Bills must be signed by the President before they become law, but the president does not have a veto. Subject to some exceptions, Article 25 provides that Bills must be signed by the President between five and seven days after being passed, while constitutional amendments must be signed "forthwith". If a President were to refuse to sign a Bill as a protest against its contents, the function would be performed by a Presidential Commission under Article 14; and the President would potentially face impeachment proceedings under Article 12.

There are significant restrictions on what the President can do, but the Constitution places very few restrictions on what the President might say

Other functions are purely titular or ceremonial.
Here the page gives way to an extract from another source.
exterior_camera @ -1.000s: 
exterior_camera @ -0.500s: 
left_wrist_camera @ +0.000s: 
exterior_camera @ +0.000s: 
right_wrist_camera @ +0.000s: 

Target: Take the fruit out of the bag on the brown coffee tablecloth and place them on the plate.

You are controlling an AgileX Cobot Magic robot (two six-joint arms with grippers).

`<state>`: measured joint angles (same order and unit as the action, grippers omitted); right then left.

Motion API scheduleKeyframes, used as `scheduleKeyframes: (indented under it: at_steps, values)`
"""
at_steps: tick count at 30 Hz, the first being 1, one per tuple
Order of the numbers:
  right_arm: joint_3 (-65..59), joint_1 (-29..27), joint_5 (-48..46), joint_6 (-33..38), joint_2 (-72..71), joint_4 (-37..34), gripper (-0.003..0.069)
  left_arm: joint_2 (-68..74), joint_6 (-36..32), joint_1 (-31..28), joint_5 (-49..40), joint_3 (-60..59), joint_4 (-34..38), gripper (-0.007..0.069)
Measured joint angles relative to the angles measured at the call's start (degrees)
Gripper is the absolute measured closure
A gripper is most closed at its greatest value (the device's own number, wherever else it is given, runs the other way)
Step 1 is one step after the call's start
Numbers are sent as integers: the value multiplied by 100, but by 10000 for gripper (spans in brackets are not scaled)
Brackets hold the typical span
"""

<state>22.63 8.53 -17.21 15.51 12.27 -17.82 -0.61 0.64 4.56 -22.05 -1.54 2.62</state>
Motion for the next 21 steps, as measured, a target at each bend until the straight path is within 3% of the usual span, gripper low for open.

The President is named the Supreme Commander of the Defence Forces, but enjoys no actual power over defence policy or military affairs (clearly matters for Government to decide on). Similarly, the President has the right of pardon and the power to commute sentences, but only on the advice of the Government; this power has only been exercised on five occasions (1940, 1943, 1992, 2015 and 2018).

Under Article 13.2, the President may, following consultation with Council of State, convene a meeting of either or both Houses of the Oireachtas. However, any message that the President wishes to communicate with the Oireachtas – whether at such a meeting or otherwise – must have received the approval of the Government (Article 13.7.3). The same applies to messages addressed to the Nation on matters of national or public importance.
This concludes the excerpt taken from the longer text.